§ **Goal of the exercise**: Write out exactly, and only, the lines below from the line with "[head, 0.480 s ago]" through the line with "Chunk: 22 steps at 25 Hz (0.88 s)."; pictures do not belong in the copy.

═════ Raw data

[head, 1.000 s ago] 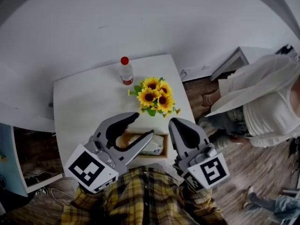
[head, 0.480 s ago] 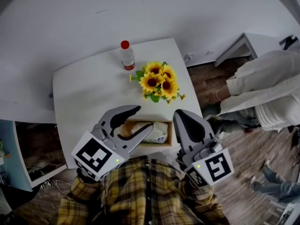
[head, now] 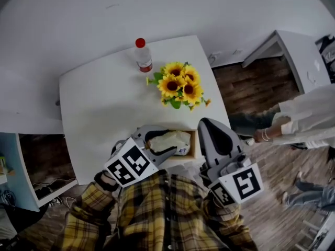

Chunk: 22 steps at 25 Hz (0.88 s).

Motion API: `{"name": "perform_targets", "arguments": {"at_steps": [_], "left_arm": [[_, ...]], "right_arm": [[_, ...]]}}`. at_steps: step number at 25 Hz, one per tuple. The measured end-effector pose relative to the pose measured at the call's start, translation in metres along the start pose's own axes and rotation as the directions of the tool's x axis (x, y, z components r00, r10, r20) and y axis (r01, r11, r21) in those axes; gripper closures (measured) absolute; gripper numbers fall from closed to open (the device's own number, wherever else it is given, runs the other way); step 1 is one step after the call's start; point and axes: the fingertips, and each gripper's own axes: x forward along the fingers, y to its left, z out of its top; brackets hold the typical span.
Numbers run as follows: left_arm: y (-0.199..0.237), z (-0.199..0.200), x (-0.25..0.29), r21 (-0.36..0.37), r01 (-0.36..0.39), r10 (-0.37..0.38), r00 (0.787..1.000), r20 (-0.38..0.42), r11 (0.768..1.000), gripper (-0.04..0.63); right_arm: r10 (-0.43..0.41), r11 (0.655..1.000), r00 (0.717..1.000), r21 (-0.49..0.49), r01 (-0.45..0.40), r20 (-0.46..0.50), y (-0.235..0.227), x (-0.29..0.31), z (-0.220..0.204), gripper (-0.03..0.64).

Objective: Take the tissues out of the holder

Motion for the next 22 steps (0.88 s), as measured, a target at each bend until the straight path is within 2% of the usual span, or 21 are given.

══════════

§ **Exercise response**:
[head, 0.480 s ago] 
[head, now] 

Chunk: 22 steps at 25 Hz (0.88 s).

That completes the output.